Problem requirements - Would you copy out only the lines from the one with "4: (253, 299)" to the end of the records, exactly as they stand?

Stored data:
──────────────────────────────

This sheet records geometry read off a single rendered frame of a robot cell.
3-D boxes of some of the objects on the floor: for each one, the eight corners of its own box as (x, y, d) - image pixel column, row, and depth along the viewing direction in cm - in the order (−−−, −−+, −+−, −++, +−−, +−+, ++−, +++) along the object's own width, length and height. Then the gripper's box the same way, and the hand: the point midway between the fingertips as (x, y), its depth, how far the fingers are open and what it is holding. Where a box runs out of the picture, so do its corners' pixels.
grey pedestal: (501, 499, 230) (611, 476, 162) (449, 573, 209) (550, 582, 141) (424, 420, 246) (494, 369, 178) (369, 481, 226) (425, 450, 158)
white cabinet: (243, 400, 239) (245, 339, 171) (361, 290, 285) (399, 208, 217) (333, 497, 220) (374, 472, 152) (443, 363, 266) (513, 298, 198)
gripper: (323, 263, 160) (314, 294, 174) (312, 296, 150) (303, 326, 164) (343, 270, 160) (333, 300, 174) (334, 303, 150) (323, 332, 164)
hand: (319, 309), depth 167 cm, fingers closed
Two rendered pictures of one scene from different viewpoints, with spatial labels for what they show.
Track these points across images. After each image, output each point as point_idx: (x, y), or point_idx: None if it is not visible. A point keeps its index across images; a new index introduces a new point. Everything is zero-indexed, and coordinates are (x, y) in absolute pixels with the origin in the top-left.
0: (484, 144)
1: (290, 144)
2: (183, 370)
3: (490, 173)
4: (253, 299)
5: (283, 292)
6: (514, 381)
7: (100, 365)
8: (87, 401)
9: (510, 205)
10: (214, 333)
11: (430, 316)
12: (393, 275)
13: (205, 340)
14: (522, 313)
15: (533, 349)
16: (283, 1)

──────────────────────────────

Exercise result -
4: (253, 299)
5: (283, 292)
6: (514, 381)
7: (100, 365)
8: (87, 401)
9: (510, 205)
10: (214, 333)
11: (430, 316)
12: (393, 275)
13: (205, 340)
14: (522, 313)
15: (533, 349)
16: (283, 1)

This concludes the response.